This is why the #VerrazanoBridge was closed yesterday during the high winds. pic.twitter.com/QrefTGHVom
— NYCFireWire (@NYCFireWire) December 1, 2020
NOPE. Nope, nope, nope. On the list of things I would never want to do, walking or driving on a massive suspension bridge like this one while it’s swaying in the wind is HIGH up there (golf swing). I almost had to take a Dramamine just watching this for 20 seconds. I barely made it through Rainbow Road on MarioKart 64 when I was 14. No chance I’m able to navigate this.
And I think the worst element isn’t even the actual swaying, it’s the SOUND of the swaying. Listening to that much steel ebb and flow with next level terrifying. This looks like a scene from Spielberg movie. I half expected Jigsaw from the Saw franchise to peddle his little tricycle right up to the camera and say, ‘I want to play a game.’
All of that said, I do realize* that bridges like this are supposed to have some ‘give’ to them. Especially in climates with extreme changes in temperature from summer to winter. So this bridge is doing exactly what it’s supposed to do. What it’s NOT supposed to do is what the Tacoma Narrows Bridge did in 1940:
Just a wild/fascinating video. I could have done without the dog anecdote (I assume the dog survived), but otherwise a really interesting mini-documentary to watch. Which has led me down a Youtube blackhole of suspension bridge videos that I’ve been swirling in for the last hour.
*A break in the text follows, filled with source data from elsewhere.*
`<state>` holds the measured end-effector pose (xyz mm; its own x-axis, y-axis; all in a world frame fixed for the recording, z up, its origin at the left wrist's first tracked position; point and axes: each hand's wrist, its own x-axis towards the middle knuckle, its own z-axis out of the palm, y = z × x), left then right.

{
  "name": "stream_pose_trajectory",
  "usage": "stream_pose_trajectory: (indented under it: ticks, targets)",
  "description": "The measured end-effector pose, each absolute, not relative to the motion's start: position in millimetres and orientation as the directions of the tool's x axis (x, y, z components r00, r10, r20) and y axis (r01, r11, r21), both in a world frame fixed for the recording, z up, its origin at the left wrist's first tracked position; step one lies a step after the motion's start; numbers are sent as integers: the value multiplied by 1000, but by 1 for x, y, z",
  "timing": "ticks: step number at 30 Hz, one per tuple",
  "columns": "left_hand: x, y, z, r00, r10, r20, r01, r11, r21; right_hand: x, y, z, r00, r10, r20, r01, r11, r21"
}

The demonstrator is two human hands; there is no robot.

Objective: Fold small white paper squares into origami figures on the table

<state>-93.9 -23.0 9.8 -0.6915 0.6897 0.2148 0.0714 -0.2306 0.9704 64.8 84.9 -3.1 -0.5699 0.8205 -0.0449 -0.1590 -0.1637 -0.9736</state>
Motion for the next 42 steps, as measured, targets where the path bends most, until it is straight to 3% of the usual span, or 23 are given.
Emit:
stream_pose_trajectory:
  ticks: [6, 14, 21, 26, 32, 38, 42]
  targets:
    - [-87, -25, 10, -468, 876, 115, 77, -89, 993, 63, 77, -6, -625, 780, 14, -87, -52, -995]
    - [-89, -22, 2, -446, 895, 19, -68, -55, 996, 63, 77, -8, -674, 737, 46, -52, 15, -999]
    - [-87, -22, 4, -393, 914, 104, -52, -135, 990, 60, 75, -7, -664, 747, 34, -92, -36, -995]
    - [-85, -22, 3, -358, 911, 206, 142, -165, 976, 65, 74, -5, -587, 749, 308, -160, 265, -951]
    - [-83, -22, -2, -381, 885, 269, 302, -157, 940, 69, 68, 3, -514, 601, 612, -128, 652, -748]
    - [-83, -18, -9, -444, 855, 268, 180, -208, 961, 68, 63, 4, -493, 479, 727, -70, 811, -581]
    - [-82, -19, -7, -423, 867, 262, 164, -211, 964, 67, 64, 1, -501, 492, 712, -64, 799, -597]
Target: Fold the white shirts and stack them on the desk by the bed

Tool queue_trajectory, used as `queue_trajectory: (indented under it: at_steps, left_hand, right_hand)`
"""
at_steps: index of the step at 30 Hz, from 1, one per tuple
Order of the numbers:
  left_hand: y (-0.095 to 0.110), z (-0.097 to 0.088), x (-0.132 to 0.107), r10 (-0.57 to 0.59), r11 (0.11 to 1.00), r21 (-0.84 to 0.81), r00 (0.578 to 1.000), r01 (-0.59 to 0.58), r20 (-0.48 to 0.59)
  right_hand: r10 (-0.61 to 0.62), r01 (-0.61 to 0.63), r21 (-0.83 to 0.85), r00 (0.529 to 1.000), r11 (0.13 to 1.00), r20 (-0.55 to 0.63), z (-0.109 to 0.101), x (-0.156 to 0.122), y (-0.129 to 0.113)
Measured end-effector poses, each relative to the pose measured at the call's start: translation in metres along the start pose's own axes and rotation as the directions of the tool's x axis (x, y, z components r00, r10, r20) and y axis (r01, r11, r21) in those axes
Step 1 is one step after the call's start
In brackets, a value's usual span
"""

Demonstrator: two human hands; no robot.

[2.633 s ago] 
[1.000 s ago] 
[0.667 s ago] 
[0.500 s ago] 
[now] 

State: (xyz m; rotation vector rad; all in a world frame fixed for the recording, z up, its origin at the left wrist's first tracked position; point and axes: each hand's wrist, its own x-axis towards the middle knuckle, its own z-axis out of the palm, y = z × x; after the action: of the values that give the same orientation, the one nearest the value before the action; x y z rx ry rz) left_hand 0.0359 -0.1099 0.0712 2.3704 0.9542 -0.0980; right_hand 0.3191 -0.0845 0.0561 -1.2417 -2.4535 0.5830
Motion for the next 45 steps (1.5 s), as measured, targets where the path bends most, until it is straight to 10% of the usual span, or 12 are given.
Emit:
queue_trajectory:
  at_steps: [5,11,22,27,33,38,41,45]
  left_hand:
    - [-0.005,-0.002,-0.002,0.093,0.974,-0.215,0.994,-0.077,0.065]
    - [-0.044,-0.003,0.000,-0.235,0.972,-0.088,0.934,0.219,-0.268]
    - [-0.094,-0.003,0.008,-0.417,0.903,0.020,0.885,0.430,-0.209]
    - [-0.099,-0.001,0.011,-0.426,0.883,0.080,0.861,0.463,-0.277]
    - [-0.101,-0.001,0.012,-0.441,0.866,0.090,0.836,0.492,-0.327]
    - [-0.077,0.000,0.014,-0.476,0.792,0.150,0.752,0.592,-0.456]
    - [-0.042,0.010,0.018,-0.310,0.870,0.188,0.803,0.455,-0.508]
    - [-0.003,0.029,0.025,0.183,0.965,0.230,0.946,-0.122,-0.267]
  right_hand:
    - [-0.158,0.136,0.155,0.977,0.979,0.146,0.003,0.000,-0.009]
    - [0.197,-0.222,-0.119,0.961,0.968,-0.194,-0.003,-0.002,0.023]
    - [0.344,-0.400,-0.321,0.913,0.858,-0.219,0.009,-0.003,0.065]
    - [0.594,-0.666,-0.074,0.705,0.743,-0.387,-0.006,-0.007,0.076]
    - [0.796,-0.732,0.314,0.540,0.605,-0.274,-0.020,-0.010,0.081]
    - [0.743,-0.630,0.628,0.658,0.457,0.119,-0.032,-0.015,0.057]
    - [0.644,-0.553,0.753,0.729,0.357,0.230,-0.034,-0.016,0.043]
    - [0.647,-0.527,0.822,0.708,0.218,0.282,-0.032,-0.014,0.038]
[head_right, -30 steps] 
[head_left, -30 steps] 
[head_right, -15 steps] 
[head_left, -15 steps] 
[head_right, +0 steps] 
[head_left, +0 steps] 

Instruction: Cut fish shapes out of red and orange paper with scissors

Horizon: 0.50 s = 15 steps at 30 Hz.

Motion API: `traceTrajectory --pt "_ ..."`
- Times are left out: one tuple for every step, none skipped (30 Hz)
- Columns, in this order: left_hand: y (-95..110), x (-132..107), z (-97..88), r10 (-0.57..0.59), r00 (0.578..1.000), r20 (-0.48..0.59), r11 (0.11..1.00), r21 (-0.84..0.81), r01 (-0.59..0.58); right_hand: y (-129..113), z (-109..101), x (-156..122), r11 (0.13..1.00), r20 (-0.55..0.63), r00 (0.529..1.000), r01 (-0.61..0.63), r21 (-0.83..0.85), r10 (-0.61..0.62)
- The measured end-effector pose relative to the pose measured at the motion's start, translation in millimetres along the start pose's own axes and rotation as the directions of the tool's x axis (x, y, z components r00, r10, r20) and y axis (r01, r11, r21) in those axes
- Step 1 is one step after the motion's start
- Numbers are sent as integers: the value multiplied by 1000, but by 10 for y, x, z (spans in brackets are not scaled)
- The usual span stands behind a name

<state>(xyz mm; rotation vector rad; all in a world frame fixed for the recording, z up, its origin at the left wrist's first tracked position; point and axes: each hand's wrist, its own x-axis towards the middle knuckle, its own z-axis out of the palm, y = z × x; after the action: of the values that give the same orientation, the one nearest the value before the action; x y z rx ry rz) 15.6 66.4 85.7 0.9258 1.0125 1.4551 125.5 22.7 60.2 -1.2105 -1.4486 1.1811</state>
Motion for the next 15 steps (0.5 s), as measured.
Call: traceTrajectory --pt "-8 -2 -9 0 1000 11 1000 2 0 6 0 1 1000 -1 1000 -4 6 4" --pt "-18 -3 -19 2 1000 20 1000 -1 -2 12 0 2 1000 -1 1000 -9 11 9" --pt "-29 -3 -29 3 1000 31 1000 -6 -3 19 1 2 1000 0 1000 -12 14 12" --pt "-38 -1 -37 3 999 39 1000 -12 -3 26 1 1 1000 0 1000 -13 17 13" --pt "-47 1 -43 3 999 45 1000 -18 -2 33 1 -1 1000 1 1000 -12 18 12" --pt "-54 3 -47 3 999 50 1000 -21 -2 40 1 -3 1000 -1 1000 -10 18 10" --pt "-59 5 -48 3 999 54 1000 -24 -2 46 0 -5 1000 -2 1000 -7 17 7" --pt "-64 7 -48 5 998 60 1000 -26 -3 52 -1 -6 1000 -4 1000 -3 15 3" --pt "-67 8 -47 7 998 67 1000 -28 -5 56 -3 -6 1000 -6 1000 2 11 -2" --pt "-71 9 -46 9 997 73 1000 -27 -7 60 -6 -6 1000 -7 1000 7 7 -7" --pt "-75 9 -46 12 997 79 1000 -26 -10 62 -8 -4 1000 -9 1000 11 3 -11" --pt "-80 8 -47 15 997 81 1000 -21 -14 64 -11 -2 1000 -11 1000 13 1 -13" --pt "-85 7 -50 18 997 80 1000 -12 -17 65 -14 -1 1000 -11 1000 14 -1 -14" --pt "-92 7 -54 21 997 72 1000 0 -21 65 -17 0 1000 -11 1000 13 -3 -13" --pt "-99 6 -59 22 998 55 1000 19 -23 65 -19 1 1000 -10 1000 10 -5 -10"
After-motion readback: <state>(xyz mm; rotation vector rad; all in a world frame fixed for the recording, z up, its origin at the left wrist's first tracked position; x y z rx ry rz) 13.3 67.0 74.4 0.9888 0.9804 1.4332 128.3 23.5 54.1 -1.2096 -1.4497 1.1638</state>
Might be time to take some vacation time.
*Plot twist I did not realize that and learned it in the comment section on that particular Tweet.
PS: Yesterday in my show prep there was a date in 1866 where construction began on the first underwater tunnel in Chicago. That type of stuff blows my mind. I couldn’t even begin to tell you how one would construct an underwater tunnel in 2020, an era of advanced technology, let alone a year after Lee surrendered to Grant at Appomattox. I just assume aliens handled all major construction during the Industrial Revolution.